Sixteen states are believed to have supplied weapons to Afghanistan from 2001 to 2020 with the US supplying 74 % of weapons, followed by Russia. Much of this equipment was left behind by the US military and is being used to inflate Taliban’s arsenal. WILPF is calling for better oversight on arms movement, for compensating affected Afghan people and for an end to all militarised systems.

Militarised masculinity

Mobilising men and boys around feminist peace has been one way of deconstructing and redefining masculinities. WILPF shares a feminist analysis on the links between militarism, masculinities, peace and security. We explore opportunities for strengthening activists’ action to build equal partnerships among women and men for gender equality.

WILPF has been working on challenging the prevailing notion of masculinity based on men’s physical and social superiority to, and dominance of, women in Afghanistan. It recognizes that these notions are not representative of all Afghan men, contrary to the publicly prevailing notion.

Feminist peace​

In WILPF’s view, any process towards establishing peace that has not been partly designed by women remains deficient.

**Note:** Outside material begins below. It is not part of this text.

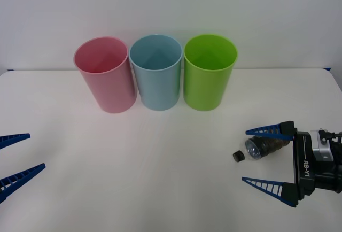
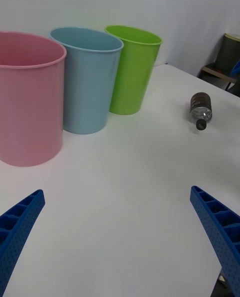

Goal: Put cans in the blue bin and PET bottles in the pink bin and trash in the green bin.

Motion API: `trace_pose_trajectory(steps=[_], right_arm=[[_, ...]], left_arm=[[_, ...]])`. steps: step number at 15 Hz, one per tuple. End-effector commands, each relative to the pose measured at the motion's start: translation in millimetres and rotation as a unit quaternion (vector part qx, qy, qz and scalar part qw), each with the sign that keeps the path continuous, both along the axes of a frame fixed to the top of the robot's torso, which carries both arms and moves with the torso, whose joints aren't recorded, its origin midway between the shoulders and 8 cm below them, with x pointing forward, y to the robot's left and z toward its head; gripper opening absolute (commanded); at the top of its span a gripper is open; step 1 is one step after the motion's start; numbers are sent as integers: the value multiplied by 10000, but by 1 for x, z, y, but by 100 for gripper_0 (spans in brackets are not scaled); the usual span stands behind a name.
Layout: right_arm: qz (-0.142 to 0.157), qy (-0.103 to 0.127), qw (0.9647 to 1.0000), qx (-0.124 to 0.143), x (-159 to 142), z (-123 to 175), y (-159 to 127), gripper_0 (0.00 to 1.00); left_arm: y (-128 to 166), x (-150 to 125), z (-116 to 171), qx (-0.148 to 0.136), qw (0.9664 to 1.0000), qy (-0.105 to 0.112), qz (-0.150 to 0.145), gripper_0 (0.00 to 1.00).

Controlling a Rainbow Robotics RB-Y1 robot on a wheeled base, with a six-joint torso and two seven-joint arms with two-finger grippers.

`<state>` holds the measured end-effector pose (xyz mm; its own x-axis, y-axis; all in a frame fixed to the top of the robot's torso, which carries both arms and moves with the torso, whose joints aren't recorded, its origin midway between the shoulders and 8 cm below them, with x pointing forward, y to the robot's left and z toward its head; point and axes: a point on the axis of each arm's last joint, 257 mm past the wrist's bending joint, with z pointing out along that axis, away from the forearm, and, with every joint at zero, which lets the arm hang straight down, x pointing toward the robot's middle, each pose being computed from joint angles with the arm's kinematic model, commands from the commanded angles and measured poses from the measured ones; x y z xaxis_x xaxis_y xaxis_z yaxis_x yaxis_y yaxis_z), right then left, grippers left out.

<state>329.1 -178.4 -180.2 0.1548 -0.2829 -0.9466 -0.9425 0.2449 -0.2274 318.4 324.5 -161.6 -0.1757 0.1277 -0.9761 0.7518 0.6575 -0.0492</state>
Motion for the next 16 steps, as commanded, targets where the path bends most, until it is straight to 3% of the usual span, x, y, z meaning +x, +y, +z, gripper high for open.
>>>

Beyond bringing perspectives that encapsulate the views of half of the society and unlike the men only designed processes, women’s true and meaningful participation allows the situation to improve.

In Afghanistan, WILPF has been demanding that women occupy the front seats at the negotiating tables. The experience of the past 20 has shown that women’s presence produces more sustainable solutions when they are empowered and enabled to play a role.